**ASSIGNMENT:** Please return every line from the entries that has the string "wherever" in it.

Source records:

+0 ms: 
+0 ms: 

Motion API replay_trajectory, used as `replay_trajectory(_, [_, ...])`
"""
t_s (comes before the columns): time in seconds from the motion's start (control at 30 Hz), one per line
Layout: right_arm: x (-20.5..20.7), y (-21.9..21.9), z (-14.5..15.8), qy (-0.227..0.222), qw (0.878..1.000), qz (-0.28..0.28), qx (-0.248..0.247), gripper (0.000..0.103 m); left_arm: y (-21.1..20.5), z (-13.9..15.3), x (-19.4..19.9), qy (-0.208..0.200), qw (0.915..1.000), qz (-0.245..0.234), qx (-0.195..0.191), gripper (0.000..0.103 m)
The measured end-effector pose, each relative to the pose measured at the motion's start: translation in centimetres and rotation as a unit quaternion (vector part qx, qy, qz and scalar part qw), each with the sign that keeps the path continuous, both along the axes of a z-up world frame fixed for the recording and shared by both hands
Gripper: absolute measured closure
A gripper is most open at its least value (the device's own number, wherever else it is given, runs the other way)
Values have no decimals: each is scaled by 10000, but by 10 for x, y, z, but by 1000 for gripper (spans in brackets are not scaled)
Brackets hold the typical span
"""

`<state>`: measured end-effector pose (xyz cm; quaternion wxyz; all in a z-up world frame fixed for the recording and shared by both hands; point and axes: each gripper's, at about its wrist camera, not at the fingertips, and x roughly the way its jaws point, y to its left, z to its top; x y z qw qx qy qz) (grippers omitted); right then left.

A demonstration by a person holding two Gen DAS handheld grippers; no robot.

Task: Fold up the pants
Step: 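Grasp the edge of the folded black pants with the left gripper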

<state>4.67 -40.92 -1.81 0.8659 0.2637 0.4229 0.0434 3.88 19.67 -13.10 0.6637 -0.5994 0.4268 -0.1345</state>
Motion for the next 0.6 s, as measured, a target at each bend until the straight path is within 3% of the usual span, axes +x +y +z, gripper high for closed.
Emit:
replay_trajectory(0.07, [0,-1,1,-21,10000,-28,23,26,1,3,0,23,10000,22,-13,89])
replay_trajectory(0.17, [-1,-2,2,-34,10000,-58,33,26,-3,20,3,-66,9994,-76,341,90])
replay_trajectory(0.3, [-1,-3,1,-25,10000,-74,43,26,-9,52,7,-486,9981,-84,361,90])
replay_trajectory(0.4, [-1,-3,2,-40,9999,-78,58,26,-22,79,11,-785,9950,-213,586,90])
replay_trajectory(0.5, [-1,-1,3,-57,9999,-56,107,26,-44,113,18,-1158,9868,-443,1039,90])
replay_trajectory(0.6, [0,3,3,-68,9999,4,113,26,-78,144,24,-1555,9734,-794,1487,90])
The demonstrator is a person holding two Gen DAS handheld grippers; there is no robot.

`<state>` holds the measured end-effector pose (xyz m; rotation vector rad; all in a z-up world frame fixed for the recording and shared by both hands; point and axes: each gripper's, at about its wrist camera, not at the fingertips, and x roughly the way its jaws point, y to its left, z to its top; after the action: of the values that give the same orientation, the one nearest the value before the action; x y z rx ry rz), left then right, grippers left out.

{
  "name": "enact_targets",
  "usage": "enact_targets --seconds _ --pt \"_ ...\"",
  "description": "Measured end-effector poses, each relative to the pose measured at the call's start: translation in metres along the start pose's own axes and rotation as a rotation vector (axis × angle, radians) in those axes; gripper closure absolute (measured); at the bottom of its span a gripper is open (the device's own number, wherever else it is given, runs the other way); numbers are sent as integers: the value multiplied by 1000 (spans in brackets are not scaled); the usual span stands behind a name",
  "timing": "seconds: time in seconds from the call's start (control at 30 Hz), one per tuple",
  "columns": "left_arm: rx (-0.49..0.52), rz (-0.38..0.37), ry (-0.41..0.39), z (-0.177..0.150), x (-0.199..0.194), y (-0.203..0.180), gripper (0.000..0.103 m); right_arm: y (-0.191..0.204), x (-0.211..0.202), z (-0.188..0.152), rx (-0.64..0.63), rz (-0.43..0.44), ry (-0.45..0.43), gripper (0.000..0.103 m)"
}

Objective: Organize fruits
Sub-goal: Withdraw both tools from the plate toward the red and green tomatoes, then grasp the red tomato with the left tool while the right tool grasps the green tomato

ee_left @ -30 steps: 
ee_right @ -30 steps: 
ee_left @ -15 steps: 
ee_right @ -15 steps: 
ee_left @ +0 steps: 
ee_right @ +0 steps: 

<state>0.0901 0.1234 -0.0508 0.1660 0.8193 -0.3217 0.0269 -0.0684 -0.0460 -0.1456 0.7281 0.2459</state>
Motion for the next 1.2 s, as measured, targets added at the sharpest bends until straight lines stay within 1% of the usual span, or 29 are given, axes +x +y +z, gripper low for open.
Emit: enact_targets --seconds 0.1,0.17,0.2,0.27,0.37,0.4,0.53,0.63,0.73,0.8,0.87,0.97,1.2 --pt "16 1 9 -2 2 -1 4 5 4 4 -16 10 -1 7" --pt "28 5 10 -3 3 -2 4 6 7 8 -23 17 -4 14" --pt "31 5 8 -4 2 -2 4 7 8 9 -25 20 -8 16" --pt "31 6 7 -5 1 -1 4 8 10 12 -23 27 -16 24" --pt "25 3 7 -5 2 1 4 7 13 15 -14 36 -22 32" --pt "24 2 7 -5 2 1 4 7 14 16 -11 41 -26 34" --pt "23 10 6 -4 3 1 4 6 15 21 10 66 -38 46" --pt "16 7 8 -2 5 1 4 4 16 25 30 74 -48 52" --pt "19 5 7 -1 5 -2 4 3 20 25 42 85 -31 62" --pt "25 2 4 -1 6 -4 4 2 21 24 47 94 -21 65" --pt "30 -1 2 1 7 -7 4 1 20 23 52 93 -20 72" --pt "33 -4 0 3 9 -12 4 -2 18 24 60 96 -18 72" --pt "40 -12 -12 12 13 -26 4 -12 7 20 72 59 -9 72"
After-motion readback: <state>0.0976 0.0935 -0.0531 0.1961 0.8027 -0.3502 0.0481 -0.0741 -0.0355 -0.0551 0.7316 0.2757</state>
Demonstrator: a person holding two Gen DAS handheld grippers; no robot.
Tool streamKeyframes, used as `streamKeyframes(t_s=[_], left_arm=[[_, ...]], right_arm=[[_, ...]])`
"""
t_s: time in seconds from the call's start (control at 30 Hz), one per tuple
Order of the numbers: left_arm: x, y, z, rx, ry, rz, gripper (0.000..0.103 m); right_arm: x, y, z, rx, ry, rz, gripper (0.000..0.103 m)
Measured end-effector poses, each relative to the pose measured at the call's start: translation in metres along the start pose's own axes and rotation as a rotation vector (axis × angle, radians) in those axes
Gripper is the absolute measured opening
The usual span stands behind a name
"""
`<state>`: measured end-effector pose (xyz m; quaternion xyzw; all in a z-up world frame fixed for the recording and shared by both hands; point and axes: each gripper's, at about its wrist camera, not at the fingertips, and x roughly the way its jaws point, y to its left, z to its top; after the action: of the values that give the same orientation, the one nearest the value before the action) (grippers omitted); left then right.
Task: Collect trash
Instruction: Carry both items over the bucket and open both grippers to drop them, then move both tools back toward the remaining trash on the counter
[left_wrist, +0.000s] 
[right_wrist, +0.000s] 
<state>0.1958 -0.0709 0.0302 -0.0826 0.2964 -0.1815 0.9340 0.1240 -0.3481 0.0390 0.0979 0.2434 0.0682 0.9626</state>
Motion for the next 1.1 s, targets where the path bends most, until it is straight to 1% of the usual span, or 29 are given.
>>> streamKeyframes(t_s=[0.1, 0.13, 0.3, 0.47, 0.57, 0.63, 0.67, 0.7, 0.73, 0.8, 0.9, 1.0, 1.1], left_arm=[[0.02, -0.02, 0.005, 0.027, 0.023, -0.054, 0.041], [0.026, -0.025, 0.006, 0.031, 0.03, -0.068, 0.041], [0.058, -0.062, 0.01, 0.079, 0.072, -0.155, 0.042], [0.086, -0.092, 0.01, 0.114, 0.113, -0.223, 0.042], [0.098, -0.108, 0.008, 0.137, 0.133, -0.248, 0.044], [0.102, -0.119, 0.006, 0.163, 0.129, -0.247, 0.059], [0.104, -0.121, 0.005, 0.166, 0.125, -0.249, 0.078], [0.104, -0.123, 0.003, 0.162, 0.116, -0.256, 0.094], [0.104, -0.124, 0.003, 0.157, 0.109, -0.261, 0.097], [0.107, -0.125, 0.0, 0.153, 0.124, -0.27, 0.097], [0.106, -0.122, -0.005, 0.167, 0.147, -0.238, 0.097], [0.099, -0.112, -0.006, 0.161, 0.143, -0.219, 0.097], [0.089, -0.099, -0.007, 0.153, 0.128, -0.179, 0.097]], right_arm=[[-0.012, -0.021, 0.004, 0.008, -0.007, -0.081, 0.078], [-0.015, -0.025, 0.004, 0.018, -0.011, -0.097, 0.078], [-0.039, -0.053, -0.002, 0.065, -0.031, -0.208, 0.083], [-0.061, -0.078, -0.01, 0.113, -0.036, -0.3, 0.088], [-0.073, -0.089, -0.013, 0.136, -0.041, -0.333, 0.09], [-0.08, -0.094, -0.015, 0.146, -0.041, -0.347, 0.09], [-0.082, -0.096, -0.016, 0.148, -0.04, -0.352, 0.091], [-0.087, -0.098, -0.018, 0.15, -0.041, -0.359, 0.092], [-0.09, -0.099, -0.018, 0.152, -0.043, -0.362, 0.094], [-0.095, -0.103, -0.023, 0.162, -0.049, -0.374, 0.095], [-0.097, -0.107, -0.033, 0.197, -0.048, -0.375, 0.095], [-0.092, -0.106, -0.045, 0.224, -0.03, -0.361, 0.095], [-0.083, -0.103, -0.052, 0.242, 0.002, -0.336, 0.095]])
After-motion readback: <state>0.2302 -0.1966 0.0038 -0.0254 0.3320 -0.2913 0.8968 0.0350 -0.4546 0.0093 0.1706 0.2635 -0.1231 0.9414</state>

**ANSWER SPACE:**
A gripper is most open at its least value (the device's own number, wherever else it is given, runs the other way)
  "description": "Measured end-effector poses, each relative to the pose measured at the call's start: translation in metres along the start pose's own axes and rotation as a rotation vector (axis × angle, radians) in those axes; gripper closure absolute (measured); at the bottom of its span a gripper is open (the device's own number, wherever else it is given, runs the other way); numbers are sent as integers: the value multiplied by 1000 (spans in brackets are not scaled); the usual span stands behind a name",

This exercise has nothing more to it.